YOUR OBJECTIVE: Every line of the material below that contains the string "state" must appear in the answer.

[[ DATASET EXTRACT open ]]

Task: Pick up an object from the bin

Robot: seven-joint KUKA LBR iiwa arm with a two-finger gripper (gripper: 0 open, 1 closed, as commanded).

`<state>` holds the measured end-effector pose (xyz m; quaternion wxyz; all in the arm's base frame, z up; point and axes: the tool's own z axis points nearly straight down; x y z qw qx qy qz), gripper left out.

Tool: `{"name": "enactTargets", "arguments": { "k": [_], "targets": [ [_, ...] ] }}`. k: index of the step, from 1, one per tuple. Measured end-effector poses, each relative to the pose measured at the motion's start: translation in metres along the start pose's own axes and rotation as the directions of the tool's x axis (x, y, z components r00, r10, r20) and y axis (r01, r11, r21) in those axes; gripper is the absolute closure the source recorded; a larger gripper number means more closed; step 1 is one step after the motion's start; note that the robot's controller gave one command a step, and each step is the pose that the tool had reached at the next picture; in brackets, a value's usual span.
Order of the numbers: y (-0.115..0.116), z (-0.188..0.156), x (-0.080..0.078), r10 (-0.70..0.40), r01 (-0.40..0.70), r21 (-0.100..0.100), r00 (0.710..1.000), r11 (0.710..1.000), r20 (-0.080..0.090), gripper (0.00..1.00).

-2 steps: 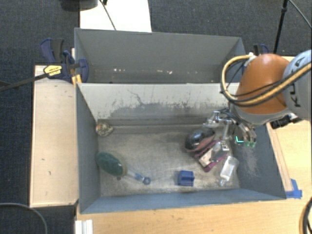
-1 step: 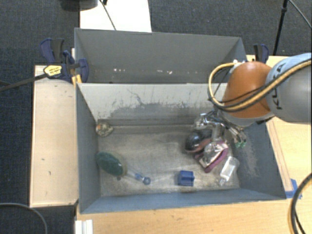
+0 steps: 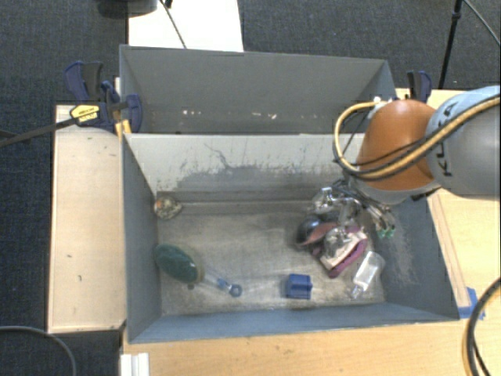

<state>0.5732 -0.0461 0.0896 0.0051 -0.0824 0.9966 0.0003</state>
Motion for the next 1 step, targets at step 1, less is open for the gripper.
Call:
{"name": "enactTargets", "arguments": {
  "k": [1],
  "targets": [
    [0.0014, -0.1336, 0.0084, -0.396, 0.396, 0.000, 0.918, 0.918, -0.002, 1.00]
  ]
}}
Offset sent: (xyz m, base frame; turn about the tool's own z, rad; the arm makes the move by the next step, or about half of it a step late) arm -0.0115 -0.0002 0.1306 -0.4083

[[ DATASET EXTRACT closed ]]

ANSWER TO THIS TASK:
`<state>` holds the measured end-effector pose (xyz m; quaternion wxyz; all in the arm's base frame, z up; point and axes: the tool's own z axis points nearly straight down; x y z qw qx qy qz), gripper left out.
<state>0.5732 -0.0461 0.0896 0.0051 -0.0824 0.9966 0.0003</state>

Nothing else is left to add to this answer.